NE: Supposedly you guys are planning on a nationwide talent search, where worthy candidates are selected to join iG for professional training sessions, with a chance to represent iG itself in competition. Can you give us some details?
YYF: Soon we will take part in a series of school campus events, the goal is to select five exceptional players, and then we will train them as a team, and they will represent iG at competitions.
NE: As a professional team, in what direction will iG develop for the future?
Zhou: Our team’s development direction is to become an international top tier Dota2 professional team.
NE: Any short-term plans, or long-term goals?
Zhou: Short-term plans are to win every single major competition, long-term goal is simply to become an international top-tier Dota2 professional team.
NE: Any special arrangements to help along the way?
Zhou: Better training, more communication, improve teamwork, practice player understandings, etc.
NE: So you’ve been training very hard lately, you have competitions coming up soon?
Zhou: Indeed, our hard work in training is so we can win more competitions.
NE: You’ve all been on this team for a relatively longer amount of time, in your professional careers, what kind of feel have iG and esports given you?
YYF: I think, when first coming into esports it was holding onto dreams and hopes, playing for the love of esports and gaming.

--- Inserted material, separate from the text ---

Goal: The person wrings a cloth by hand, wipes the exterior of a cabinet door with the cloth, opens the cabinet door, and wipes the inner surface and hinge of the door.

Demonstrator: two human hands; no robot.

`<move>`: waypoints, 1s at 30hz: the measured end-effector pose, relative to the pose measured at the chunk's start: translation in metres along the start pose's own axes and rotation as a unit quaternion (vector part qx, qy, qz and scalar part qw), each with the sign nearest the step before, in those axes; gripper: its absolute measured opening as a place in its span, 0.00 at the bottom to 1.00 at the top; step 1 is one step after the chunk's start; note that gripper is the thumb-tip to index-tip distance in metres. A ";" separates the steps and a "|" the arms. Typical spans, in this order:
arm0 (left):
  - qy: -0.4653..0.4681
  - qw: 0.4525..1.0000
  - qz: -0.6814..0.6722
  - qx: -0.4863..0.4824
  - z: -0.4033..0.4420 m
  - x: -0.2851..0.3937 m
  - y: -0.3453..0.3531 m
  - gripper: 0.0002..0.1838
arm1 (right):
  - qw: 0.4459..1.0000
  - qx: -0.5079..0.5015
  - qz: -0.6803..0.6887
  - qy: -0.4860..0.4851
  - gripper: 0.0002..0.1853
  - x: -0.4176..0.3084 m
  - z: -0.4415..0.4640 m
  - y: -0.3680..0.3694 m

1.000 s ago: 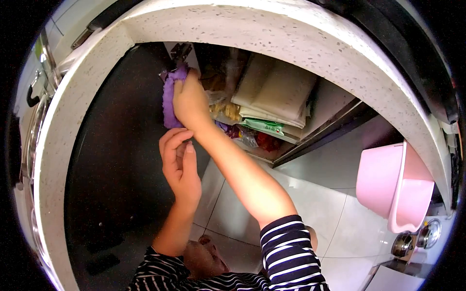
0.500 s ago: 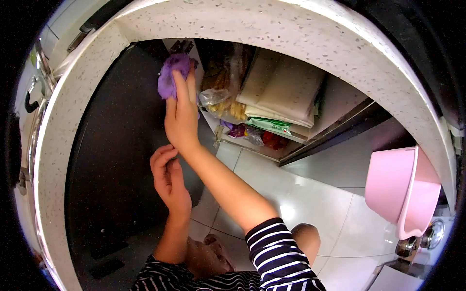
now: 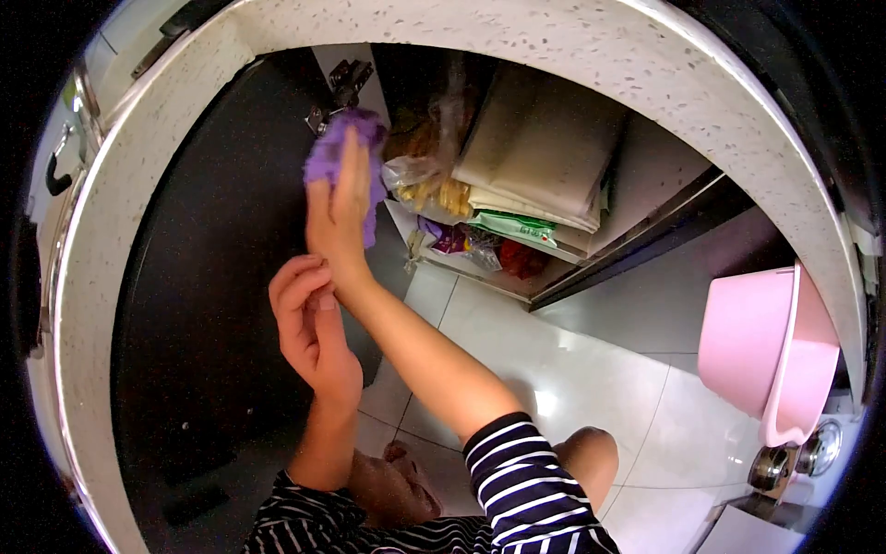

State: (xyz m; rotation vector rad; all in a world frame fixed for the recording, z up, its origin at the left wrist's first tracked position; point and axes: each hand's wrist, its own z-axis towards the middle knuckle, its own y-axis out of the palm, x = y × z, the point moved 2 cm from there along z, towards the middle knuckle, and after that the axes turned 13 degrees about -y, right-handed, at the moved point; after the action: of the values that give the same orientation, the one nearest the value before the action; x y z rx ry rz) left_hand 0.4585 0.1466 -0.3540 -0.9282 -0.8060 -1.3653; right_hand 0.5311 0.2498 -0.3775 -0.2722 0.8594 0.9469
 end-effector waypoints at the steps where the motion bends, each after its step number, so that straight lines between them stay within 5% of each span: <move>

So in the beginning there was a lot of passion, and when you win your first championship there is a lot of excitement. But after that, training day after day, honestly also gets quite tiring. Professional gaming isn’t actually just fun and games like a lot of people think, it is also a kind of work.
NE: Normally, an esports team’s players should have very close understandings, and I see that you guys have excellent teamwork. Are your personal bonds with each other similarly strong, are there any interesting stories to share from this?
Zhou: 430 and YYF often mess around with each other, this is what I think is most interesting.
Faith: ChuaN keeps the air conditioning on cold no matter what the weather is like, even in deep winter he’s gonna want it on.
430: Sleeping at night, Faith grinds his teeth, it’s like someone is eating in the middle of the night.
YYF: I often stand by 430 and watch him play pubs. When he’s solo mid, every time he dies 1v1 he’ll utter a phrase, “This person is so noob!” and then I’ll make fun of him, “He’s such a noob but he still killed you”.
NE: YYF brought it up just now — esports itself is a professional industry, and many people don’t really understand it much. Can you give an overview of it for everyone, is it what everyone thinks it is or is there a distance between reality and what people believe?
YYF: There’s still some difference from what most people think, everyone thinks it’s just fun and play, and while there is a lot of passion and joy at first, over a long period of time, no matter how much interest you have in it, needing to play and train for 10+ hours a day is enough to grind anyone down.